ENTRIES PROVIDED »

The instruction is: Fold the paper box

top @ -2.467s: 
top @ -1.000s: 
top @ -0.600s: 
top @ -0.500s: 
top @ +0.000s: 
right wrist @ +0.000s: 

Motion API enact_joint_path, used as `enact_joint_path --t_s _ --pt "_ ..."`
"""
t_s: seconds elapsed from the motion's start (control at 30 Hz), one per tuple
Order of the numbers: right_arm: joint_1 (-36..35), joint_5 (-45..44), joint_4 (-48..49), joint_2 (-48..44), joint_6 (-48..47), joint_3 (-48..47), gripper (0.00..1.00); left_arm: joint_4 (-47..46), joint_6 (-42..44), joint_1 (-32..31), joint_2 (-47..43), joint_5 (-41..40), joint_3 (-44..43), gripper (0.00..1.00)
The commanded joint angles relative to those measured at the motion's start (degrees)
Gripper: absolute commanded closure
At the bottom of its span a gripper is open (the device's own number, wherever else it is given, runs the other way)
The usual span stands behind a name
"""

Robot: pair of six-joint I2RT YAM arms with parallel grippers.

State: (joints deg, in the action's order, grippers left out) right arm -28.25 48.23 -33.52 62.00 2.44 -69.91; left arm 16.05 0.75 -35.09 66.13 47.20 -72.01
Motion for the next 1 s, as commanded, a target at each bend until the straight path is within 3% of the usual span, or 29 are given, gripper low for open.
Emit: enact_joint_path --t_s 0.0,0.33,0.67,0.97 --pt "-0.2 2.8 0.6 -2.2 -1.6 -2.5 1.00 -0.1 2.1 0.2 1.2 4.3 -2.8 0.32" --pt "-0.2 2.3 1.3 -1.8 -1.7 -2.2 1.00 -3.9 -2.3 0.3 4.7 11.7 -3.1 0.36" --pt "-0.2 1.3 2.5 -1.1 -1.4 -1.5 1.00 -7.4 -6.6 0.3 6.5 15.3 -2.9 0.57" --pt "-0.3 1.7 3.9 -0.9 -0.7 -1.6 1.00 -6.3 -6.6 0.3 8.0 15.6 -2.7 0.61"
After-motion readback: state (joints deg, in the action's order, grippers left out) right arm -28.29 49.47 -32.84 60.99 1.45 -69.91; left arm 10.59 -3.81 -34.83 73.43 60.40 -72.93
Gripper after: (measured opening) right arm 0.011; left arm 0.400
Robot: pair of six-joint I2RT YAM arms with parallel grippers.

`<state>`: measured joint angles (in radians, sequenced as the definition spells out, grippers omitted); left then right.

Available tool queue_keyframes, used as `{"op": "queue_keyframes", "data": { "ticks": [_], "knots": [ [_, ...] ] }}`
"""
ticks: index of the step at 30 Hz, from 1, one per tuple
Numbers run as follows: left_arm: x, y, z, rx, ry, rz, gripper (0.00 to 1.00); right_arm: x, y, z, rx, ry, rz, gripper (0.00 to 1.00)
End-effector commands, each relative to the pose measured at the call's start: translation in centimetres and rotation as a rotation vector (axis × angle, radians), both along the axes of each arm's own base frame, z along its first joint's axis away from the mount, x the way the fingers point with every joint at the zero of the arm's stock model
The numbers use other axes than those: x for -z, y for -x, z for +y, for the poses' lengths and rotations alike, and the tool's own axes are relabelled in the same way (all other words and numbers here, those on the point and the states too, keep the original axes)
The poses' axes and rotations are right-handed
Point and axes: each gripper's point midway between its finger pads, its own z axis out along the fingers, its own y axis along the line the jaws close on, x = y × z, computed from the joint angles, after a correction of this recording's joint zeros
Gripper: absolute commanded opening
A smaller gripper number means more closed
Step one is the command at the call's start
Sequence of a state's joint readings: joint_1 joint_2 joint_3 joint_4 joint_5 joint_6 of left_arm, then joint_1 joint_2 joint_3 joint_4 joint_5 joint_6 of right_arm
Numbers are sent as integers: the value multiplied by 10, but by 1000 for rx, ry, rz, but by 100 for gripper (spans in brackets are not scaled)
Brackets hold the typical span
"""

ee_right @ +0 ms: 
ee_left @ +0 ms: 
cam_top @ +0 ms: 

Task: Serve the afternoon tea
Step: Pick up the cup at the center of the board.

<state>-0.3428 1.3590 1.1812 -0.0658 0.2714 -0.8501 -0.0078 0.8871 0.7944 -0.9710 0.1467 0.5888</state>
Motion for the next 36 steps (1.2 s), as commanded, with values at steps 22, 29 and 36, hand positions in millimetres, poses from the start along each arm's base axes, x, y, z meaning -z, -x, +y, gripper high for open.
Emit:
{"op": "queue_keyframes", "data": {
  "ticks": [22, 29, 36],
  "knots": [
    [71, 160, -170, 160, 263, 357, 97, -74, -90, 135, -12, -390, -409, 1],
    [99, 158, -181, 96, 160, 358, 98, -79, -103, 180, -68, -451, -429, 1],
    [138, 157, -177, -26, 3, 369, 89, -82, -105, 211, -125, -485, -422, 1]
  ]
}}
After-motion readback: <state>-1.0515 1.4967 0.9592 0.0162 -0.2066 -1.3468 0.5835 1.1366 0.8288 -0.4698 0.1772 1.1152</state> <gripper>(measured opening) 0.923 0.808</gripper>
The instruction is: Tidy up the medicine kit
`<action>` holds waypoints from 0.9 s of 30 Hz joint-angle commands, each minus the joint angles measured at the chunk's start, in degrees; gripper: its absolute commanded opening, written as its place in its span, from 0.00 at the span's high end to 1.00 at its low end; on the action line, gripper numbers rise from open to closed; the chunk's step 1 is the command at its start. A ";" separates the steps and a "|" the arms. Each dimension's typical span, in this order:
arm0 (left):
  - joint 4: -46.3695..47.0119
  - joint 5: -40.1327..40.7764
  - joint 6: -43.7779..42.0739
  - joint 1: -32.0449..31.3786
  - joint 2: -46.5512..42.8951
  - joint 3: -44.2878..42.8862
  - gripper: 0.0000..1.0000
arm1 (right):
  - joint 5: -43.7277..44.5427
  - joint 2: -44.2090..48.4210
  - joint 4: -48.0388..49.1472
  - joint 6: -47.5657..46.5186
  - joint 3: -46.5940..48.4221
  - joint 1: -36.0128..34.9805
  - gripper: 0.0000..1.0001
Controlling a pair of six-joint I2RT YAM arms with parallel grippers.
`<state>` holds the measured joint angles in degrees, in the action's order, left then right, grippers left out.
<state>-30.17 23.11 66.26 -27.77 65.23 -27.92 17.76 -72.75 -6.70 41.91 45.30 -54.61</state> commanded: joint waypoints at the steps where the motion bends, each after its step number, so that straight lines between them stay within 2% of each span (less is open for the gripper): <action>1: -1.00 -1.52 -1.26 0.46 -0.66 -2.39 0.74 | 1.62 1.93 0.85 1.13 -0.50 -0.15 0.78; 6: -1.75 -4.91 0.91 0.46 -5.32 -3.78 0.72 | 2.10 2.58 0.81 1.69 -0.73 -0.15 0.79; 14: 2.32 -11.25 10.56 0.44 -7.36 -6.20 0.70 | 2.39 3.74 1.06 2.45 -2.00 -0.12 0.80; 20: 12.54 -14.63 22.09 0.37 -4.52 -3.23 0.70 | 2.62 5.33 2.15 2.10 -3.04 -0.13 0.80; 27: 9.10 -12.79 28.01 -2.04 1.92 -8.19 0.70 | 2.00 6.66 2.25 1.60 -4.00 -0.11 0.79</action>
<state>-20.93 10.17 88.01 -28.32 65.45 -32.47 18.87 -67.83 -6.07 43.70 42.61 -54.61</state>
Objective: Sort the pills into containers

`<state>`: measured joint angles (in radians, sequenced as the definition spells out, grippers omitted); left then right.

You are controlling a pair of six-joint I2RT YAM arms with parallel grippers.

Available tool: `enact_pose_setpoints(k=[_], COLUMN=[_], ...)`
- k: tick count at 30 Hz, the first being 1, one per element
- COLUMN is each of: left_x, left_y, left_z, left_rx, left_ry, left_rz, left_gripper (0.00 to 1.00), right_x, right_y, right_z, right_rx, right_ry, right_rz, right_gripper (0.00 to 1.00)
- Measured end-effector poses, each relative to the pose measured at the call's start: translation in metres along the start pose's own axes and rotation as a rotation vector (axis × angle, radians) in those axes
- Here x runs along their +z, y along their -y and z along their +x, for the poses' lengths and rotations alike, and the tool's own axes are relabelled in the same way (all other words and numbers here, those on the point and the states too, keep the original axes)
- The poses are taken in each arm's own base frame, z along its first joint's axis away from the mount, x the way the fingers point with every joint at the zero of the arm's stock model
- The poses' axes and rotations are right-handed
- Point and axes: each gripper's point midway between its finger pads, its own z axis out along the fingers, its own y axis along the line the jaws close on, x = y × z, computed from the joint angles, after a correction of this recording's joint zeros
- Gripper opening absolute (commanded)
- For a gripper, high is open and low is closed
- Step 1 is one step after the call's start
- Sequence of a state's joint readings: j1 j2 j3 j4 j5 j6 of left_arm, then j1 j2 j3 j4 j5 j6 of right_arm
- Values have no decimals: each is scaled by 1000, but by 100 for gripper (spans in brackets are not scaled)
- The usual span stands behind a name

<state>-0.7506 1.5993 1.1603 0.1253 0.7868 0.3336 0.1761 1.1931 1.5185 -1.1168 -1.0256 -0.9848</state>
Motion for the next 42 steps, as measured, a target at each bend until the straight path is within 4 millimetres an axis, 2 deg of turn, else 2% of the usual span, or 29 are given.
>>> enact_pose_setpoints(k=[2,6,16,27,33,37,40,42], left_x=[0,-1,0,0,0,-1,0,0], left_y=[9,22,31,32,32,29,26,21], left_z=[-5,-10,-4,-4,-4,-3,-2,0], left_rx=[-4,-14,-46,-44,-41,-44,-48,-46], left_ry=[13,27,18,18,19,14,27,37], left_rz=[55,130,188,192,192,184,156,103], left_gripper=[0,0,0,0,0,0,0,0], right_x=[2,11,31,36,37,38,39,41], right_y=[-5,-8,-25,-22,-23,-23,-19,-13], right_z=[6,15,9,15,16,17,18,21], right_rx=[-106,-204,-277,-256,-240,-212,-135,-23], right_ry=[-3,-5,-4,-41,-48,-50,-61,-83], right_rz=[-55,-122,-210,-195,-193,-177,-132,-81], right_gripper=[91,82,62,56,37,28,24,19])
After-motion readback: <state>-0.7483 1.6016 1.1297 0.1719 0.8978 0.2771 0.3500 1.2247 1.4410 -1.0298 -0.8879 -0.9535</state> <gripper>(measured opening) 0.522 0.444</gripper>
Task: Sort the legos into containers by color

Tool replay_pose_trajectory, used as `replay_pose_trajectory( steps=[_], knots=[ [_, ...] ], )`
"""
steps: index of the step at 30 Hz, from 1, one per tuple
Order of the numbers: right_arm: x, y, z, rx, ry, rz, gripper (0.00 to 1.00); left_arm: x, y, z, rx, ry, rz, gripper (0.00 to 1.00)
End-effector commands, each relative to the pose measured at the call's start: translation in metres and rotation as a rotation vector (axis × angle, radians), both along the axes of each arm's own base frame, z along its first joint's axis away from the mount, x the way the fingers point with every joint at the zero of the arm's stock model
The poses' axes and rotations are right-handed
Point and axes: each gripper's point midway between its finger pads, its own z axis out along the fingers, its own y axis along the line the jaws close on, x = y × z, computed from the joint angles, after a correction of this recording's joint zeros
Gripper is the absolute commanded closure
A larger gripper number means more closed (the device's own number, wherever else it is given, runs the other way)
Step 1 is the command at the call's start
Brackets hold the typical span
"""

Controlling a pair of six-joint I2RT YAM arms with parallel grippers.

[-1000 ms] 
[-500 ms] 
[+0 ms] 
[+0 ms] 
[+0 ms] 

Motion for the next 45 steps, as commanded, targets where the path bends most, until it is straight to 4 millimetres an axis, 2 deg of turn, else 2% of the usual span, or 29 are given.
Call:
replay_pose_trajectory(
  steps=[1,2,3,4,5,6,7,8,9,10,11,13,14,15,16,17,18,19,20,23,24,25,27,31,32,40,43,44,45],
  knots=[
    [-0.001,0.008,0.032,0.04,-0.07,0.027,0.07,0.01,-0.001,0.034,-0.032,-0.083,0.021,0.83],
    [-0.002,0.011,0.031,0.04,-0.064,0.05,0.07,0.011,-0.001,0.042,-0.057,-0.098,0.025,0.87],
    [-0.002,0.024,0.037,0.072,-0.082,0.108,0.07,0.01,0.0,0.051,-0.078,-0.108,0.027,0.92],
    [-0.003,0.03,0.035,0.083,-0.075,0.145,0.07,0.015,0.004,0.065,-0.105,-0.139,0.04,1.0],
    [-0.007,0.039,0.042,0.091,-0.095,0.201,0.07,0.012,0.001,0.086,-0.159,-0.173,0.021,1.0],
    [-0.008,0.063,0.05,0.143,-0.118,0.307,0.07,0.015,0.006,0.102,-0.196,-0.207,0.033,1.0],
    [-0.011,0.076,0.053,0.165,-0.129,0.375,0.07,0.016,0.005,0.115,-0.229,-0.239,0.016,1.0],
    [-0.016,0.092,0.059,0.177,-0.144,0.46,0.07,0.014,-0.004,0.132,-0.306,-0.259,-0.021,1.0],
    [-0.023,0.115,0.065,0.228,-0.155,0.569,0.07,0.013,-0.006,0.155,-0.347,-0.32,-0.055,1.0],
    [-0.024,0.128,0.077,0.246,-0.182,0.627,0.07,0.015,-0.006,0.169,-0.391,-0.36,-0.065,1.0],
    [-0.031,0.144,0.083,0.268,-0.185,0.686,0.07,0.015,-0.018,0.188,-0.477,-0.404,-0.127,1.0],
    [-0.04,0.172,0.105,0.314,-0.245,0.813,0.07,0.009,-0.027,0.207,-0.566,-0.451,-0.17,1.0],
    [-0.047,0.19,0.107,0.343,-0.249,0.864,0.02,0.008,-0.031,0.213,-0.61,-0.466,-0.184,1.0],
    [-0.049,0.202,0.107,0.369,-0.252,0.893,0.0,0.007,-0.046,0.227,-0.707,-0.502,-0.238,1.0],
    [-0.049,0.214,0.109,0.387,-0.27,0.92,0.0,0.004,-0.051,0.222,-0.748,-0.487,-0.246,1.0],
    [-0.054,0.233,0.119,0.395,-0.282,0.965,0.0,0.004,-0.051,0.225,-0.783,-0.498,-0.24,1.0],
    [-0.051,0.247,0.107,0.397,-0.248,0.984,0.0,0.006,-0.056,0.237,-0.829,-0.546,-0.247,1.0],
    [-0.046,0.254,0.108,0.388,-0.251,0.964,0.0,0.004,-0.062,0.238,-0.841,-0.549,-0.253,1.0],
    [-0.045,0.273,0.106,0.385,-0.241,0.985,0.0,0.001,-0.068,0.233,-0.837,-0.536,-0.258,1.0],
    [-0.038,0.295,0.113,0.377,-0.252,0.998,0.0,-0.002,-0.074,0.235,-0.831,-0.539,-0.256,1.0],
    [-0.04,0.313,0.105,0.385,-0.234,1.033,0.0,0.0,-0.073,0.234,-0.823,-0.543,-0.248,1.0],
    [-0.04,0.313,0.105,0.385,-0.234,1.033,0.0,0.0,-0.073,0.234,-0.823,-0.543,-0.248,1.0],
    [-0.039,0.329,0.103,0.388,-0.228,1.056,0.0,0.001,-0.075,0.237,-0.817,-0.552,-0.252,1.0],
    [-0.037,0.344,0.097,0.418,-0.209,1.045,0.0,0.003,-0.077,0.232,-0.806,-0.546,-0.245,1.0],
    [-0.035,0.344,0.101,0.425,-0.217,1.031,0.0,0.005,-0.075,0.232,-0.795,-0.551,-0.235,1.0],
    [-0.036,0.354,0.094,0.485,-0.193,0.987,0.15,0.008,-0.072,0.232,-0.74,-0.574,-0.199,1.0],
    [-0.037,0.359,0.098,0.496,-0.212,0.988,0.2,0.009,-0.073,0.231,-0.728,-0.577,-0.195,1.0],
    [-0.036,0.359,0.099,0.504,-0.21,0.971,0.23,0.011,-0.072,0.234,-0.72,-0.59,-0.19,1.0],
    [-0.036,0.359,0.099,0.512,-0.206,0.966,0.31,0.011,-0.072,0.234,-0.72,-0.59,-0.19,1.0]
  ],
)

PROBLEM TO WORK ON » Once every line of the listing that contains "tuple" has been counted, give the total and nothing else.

YOUR SOLUTION » 3